Expertise gap dampens potential benefits of disordered data

Many enterprises are struggling to effectively leverage unstructured data to enhance operational efficiency and drive meaningful insights, despite recognising the significant potential of this resource, according to new research from Qlik.

Qlik commissioned a survey with ETR, which covered 200 directors and above in North America; Europe, the Middle East and Africa; and Asia-Pacific regions.

The survey shows that a lack of expertise and insufficient tools are major barriers, with only a small percentage of enterprises dedicating more than a quarter of their AI budget to unstructured data initiatives.

“With many sources citing that unstructured data makes up to 80% of the world’s data, it is no surprise that enterprise leaders want more real value from this untapped source,” said Brendan Grady, general manager of Qlik’s Analytics Business Unit. 

“Yet, our survey highlights that nearly 70% agree their organisation is not well equipped to understand how generative AI can be leveraged on their unstructured data,” said Grady.

He said that companies are looking for solutions that enable generative AI adoption without requiring them to overhaul their existing skillsets and technology stack. 

Grady added that the opportunity is finding ways to integrate AI seamlessly into current analytics environments, allowing organisations to extract the right answers from unstructured data and drive meaningful business outcomes.

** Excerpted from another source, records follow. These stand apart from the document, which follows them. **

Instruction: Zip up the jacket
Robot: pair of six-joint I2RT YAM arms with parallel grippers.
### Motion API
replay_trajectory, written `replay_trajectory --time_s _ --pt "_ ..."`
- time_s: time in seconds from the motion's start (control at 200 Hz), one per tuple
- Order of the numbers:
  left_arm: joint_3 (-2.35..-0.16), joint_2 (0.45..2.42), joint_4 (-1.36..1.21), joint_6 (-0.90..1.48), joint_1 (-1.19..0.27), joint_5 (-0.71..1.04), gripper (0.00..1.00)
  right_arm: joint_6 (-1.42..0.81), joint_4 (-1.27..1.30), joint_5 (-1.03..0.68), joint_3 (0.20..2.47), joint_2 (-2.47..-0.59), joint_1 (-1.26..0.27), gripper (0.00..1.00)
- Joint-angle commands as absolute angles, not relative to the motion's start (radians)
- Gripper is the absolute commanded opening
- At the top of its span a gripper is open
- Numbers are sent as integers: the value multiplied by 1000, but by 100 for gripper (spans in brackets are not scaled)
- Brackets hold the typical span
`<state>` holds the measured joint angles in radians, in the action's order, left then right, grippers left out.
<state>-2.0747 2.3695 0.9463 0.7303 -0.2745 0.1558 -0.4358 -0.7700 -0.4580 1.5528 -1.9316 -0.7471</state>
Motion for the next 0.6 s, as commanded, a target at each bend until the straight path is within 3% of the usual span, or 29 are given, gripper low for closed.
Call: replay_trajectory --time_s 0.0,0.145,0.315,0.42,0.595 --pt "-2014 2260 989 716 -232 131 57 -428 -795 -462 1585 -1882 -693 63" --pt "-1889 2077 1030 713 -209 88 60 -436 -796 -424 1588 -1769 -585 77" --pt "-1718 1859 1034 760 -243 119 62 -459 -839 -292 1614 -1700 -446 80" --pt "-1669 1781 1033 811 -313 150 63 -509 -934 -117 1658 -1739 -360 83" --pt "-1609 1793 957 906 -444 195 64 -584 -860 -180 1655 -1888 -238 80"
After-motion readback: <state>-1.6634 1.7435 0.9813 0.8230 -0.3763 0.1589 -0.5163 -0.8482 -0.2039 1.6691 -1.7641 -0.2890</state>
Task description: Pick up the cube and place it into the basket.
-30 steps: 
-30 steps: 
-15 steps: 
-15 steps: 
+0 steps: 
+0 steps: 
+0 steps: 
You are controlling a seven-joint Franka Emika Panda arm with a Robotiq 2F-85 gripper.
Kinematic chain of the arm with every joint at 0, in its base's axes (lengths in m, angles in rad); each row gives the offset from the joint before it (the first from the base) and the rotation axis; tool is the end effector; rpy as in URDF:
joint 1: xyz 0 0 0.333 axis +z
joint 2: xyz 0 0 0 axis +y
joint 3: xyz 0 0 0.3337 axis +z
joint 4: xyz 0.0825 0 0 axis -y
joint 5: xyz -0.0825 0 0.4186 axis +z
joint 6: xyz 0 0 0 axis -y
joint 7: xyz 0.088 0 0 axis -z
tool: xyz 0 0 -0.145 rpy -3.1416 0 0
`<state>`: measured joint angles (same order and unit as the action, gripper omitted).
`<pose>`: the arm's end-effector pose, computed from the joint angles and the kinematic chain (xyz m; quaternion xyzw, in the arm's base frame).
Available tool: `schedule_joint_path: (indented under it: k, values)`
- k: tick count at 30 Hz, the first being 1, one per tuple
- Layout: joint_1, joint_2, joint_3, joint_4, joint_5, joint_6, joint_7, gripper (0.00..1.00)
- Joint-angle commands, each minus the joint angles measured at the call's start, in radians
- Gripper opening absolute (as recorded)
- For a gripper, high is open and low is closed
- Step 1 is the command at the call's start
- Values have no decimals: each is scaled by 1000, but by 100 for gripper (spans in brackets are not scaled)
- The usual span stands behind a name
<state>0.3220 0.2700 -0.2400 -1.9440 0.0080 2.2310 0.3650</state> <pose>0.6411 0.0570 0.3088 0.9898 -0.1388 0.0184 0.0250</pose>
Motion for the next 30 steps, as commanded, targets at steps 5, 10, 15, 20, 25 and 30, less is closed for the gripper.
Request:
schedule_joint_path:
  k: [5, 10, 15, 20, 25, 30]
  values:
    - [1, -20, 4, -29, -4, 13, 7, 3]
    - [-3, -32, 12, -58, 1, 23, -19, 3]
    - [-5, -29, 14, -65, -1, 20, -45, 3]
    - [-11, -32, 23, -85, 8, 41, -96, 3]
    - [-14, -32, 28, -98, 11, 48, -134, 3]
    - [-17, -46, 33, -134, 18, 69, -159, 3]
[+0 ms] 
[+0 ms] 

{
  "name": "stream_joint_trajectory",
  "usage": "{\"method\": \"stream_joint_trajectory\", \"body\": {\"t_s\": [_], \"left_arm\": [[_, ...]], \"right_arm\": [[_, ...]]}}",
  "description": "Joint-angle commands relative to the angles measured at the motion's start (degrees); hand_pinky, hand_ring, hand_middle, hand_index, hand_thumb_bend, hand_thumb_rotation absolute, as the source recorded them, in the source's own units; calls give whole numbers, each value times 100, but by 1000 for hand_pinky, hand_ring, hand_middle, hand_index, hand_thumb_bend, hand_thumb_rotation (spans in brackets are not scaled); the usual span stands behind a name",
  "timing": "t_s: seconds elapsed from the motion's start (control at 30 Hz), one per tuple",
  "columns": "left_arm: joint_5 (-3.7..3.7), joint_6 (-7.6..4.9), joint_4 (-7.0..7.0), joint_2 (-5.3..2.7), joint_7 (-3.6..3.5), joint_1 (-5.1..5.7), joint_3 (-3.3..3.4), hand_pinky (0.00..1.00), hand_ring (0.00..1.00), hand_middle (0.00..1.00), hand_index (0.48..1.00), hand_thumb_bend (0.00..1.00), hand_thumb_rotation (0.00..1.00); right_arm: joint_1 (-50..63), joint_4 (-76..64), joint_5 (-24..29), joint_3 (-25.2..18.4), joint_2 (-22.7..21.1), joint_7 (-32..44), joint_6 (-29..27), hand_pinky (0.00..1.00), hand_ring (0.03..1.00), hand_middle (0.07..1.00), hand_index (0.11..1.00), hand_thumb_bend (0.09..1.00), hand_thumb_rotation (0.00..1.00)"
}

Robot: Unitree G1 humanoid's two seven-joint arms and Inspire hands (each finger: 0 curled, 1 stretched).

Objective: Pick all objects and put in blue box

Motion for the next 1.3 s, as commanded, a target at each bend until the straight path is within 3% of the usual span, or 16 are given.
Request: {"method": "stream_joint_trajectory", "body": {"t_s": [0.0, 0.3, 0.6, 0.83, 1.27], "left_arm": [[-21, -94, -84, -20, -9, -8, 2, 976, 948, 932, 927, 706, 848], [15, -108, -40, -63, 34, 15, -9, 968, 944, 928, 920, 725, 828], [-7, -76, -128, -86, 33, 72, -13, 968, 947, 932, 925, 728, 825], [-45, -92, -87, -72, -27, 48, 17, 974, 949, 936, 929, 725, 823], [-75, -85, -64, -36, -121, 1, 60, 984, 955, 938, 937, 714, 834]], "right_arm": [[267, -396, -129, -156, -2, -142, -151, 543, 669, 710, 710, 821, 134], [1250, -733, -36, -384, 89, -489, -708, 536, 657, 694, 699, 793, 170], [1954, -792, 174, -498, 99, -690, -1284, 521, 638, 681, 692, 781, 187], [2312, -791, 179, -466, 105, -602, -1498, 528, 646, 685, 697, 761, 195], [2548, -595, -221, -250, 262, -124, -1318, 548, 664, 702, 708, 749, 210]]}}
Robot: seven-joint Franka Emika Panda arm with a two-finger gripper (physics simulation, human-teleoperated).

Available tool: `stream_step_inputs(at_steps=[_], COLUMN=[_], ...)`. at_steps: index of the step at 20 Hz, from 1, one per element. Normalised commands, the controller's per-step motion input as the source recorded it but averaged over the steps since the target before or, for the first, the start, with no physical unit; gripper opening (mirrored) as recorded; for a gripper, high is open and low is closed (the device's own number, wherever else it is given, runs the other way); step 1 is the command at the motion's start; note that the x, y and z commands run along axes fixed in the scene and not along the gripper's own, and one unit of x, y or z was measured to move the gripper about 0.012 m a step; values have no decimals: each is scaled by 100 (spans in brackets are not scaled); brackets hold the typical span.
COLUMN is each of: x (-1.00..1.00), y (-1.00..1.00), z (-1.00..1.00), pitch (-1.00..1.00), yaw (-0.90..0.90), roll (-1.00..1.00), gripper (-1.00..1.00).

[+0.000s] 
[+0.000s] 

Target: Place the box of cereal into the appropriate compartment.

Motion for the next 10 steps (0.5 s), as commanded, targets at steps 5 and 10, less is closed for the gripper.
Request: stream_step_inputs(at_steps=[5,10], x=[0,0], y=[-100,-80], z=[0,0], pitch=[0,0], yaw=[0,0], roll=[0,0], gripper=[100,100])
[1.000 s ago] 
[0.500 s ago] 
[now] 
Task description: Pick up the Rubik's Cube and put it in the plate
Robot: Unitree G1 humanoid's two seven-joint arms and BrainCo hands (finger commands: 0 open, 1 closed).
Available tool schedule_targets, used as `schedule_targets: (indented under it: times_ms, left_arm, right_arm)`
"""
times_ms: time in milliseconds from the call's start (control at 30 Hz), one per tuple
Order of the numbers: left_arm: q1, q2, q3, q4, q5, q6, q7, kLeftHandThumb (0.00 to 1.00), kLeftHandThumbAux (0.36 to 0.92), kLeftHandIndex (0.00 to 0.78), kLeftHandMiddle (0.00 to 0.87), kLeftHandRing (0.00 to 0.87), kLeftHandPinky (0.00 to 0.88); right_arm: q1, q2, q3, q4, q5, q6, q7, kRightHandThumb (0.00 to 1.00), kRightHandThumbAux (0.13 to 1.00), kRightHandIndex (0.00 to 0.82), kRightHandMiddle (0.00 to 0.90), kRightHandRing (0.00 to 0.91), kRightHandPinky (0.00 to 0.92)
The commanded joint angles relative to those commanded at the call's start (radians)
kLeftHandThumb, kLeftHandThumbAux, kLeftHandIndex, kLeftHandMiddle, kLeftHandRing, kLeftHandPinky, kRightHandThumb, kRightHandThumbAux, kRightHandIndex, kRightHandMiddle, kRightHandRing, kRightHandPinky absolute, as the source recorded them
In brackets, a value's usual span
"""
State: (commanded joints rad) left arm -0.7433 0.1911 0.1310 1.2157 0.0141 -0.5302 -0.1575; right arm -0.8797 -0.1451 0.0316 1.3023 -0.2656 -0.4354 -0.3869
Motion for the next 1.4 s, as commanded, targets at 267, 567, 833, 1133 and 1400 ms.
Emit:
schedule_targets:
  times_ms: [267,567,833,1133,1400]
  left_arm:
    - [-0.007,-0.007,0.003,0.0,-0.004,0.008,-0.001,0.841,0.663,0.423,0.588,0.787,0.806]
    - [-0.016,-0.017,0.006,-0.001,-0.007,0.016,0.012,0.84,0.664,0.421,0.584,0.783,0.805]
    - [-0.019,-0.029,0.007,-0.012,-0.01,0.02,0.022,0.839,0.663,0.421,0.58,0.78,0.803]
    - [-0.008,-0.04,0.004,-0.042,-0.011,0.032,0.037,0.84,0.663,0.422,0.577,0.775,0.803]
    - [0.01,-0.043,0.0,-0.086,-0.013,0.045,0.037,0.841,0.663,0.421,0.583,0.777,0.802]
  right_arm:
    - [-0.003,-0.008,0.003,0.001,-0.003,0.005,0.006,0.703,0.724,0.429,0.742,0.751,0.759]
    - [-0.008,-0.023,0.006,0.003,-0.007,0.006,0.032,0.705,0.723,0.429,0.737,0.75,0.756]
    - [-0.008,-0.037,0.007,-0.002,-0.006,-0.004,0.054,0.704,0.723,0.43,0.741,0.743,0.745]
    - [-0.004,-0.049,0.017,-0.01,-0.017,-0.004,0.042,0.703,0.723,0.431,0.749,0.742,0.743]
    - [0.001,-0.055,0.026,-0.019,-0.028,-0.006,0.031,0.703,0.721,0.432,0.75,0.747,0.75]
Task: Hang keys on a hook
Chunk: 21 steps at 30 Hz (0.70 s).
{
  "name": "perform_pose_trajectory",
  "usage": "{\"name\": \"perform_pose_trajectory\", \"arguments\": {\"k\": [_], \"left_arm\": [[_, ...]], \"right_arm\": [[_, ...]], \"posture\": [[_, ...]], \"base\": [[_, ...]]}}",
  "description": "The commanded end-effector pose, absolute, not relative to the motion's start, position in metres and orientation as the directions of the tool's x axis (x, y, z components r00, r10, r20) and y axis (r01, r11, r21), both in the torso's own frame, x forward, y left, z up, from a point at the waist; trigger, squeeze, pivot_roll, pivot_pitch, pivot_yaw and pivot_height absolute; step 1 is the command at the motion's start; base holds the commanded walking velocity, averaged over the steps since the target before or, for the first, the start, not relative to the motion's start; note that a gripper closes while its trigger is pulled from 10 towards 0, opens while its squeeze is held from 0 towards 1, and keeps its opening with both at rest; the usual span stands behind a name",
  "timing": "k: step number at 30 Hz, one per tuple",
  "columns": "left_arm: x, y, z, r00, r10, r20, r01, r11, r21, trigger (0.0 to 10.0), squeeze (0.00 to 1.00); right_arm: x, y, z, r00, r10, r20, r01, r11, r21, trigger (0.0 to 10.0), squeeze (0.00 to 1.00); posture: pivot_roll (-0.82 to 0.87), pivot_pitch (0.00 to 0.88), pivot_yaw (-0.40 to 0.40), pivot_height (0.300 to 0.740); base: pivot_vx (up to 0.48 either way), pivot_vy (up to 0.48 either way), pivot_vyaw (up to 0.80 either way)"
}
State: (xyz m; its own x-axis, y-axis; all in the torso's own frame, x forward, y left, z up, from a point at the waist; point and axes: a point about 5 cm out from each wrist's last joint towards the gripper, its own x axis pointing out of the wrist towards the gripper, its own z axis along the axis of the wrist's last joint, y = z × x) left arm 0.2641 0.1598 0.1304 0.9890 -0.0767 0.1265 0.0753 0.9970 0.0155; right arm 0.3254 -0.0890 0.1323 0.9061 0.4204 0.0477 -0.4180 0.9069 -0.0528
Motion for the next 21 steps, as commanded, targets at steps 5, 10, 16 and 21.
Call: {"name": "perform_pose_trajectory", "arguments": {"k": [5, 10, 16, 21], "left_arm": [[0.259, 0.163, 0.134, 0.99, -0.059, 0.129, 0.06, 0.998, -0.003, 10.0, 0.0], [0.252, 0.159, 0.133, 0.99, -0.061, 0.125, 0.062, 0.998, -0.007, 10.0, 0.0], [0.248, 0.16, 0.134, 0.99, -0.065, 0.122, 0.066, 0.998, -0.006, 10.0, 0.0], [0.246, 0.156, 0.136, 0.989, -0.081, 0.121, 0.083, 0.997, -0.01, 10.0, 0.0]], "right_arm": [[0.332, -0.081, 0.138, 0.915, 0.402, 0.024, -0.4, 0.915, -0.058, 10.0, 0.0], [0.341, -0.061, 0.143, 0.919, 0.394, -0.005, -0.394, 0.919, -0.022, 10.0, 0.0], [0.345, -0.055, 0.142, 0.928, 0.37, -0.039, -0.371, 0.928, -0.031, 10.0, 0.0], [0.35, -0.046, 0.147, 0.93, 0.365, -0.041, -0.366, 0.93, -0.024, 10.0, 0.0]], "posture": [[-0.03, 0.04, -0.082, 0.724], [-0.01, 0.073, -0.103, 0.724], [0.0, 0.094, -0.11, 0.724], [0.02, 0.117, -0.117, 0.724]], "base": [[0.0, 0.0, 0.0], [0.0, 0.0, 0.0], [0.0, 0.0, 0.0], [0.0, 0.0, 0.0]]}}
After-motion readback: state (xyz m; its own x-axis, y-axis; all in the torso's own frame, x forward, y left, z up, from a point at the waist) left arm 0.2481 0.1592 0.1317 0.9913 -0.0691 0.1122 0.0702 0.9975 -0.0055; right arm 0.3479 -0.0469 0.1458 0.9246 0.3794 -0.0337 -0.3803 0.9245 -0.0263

Findings also show that data privacy and compliance concerns dominate, with 59% of respondents very concerned about data privacy and 47% about regulatory compliance, significantly outweighing concerns about ROI (19%).

When evaluating vendors, system integration (55%), cost (50%), and governance features (49%) are top priorities, whereas vendor reputation is a low priority (16%). Respondents expect modest financial gains from using unstructured data, with 45% anticipating a 10%-20% improvement in their top or bottom lines.

Among those interested in using generative AI for unstructured data, two out of three respondents plan to invest in a generative AI tool for unstructured data. Despite widespread interest, only 22% of all respondents indicate they are making “significant” investments in AI technologies.

A clear majority (62%) see the opportunity in unstructured data to improve operational efficiency, while only 31% believe it can drive innovation. Nearly half (45%) describe a use-case involving better search and query tools to dig into internal documents.

There is strong agreement that traditional enterprise search tools are insufficient for maximising the value of vast document libraries. Only 16% have already purchased a tool designed to deliver insights from unstructured data, and most efforts remain in early or pilot stages.